§ TASK TO COMPLETE:
Wherever the string "changed" shows up in the material below, copy that line.

§ RECORDS TO PROCESS:
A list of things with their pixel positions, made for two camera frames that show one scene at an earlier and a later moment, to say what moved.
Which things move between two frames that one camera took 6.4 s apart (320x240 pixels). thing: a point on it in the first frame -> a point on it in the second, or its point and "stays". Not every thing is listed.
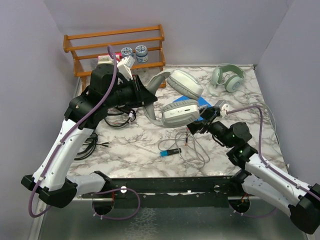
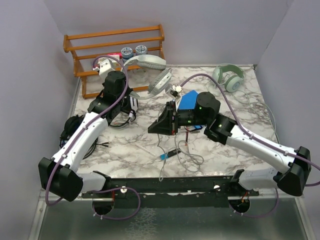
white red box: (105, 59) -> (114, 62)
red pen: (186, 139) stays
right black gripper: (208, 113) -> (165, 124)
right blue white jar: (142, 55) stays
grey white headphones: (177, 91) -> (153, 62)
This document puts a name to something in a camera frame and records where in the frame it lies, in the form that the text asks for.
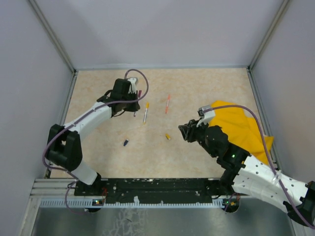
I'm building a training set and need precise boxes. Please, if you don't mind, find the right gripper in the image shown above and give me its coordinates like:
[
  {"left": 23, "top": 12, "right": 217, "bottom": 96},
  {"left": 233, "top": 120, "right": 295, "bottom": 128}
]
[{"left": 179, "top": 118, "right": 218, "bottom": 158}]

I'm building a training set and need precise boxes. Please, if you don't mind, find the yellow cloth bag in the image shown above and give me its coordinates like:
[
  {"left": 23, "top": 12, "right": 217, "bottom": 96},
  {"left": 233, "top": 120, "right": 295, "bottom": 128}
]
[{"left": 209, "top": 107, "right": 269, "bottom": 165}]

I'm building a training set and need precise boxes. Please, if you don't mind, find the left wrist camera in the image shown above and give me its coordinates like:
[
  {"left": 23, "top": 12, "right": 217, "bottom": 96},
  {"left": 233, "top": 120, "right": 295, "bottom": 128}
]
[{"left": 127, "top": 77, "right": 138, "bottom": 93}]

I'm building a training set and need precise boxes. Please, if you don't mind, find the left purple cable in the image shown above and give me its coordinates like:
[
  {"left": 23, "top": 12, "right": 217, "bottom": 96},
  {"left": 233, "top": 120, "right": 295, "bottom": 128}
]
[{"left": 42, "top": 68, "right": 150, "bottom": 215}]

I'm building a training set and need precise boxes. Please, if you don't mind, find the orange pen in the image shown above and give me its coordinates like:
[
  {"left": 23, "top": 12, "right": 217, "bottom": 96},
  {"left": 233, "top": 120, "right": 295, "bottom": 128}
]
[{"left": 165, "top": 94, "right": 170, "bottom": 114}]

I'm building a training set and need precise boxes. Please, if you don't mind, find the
* * *
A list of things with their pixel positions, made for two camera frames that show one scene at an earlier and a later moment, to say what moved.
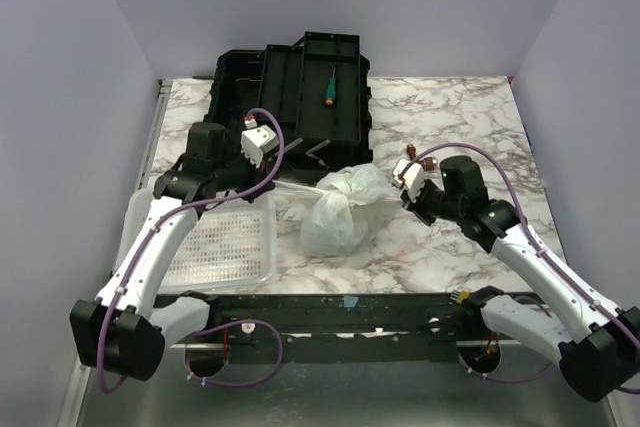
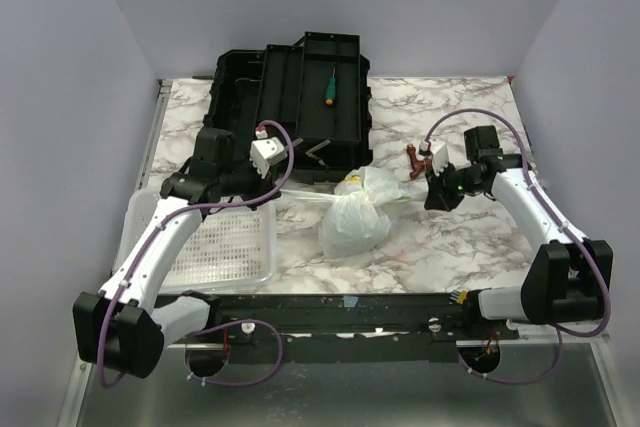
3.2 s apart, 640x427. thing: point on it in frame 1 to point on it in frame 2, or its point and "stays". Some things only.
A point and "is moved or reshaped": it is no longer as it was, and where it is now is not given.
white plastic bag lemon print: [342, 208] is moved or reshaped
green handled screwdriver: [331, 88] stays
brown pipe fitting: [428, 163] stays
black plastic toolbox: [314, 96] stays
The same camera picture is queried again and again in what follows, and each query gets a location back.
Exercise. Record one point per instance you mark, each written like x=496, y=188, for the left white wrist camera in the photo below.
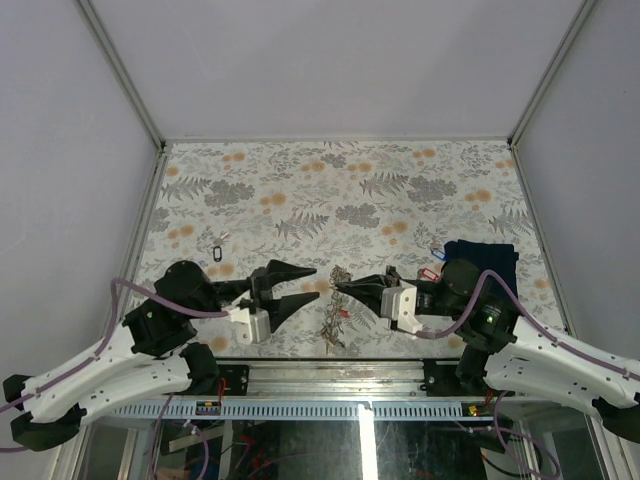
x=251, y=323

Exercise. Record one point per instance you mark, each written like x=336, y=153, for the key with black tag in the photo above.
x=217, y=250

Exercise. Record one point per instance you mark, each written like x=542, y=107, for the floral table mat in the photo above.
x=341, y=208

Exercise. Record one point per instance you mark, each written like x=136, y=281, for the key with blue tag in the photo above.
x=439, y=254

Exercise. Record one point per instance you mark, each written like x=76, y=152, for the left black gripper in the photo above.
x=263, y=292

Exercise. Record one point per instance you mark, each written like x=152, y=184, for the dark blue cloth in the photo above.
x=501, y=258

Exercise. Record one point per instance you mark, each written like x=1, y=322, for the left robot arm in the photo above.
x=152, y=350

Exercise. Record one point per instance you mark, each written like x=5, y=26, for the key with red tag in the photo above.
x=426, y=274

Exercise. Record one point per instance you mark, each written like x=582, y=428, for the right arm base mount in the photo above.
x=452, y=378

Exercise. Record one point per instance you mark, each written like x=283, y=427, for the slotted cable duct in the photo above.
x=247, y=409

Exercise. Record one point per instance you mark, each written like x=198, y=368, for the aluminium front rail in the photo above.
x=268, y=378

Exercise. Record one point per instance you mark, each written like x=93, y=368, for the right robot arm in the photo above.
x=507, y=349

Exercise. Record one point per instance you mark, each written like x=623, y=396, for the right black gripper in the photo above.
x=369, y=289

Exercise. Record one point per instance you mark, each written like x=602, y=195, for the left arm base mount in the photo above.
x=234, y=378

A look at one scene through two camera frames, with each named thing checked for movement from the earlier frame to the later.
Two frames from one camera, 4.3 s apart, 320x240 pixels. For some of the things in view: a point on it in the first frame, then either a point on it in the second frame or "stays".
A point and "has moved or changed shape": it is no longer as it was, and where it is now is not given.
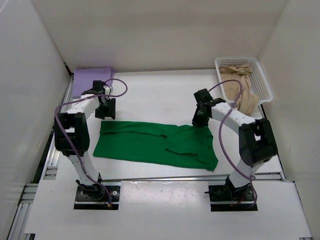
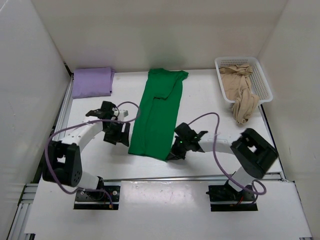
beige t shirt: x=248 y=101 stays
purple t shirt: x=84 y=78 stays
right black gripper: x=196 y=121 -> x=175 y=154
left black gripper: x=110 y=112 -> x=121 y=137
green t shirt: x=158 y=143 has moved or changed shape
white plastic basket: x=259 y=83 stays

§ YOUR SOLUTION:
A point and "has moved or changed shape": it is no longer as it was, and where it is now is not given.
green t shirt: x=158 y=143 has moved or changed shape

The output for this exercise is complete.